Equivariant Cohomology, BRST Quantization, and Analytic Localization: A Unified Framework
Lixin Xu
TL;DR
The paper addresses the unification of Cartan/Weil models of equivariant cohomology with BRST/BV quantization and analytic localization. It develops the Kalkman transformation and Witten deformation as gauge-fixing procedures, culminating in an equivariant Witten deformation whose large-$t$ limit localizes integrals to fixed points. Key contributions include an explicit isomorphism between Cartan and Weil formalisms, a BRST/BV interpretation of equivariant cohomology, and a rigorous ABBV localization proof with concrete estimates and CP$^1$ and CP$^n$ illustrations, expressed via the formula $\displaystyle \int_{M} [\omega]_{n} = \sum_{p\in M^{G}} \frac{i_{p}^{*}\omega}{e_{G}(N_{p})}$. This unified framework clarifies the connections between topology, group actions, and supersymmetric quantum mechanics, with broad relevance to localization in topological field theories and beyond.
Abstract
This paper provides a detailed exposition of the two main models for equivariant cohomology -- the Cartan and Weil models -- and their explicit isomorphism via the Kalkman (Mathai--Quillen) transformation. We then connect this framework to the BRST quantization of gauge theories, showing how the BRST complex can be identified with the Cartan model.
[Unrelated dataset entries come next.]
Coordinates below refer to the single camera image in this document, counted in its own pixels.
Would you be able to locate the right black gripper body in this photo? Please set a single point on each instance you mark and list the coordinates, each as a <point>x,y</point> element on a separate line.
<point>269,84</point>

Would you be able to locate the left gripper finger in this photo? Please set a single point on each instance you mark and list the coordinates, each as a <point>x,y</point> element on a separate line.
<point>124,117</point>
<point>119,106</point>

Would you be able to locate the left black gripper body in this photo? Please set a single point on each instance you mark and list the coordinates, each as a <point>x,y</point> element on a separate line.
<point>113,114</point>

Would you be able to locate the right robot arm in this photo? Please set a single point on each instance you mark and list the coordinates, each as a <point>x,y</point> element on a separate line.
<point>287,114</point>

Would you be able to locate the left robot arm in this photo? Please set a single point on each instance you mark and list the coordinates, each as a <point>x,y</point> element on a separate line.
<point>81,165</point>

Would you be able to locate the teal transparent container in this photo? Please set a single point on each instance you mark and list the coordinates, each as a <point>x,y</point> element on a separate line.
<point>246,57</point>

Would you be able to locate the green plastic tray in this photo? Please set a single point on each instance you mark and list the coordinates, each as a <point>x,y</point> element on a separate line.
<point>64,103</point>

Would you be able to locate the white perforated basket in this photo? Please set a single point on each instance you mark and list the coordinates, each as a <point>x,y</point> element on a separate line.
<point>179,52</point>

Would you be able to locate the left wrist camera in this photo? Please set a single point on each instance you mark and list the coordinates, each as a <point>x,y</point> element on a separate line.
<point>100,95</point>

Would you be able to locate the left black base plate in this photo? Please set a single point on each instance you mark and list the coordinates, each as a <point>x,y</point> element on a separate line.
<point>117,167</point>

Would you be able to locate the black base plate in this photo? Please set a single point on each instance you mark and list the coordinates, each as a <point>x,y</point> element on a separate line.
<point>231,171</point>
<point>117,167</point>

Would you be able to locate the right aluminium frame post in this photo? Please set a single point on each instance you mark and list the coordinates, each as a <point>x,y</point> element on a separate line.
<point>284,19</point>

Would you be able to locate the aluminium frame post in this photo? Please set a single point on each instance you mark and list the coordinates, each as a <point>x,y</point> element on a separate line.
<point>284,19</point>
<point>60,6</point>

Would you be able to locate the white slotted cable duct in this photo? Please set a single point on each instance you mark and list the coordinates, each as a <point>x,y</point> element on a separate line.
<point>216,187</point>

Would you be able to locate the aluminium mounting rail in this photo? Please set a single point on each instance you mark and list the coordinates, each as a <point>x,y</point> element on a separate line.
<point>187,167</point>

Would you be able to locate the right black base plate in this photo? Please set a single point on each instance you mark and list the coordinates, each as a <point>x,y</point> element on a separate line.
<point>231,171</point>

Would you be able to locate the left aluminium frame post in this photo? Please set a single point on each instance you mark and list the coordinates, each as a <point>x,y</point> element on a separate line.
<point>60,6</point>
Viewing both the Kalkman transformation and Witten's Morse-theoretic deformation as gauge-fixing procedures leads naturally to the \emph{equivariant Witten deformation}. This combined perspective yields a transparent analytic proof of the Atiyah--Bott--Berline--Vergne (ABBV) localization formula for integrals of equivariantly closed forms.The theory is richly illustrated with computations on $\mathbb{CP}^1$ and $\mathbb{CP}^n$, supplemented by explicit coordinate calculations.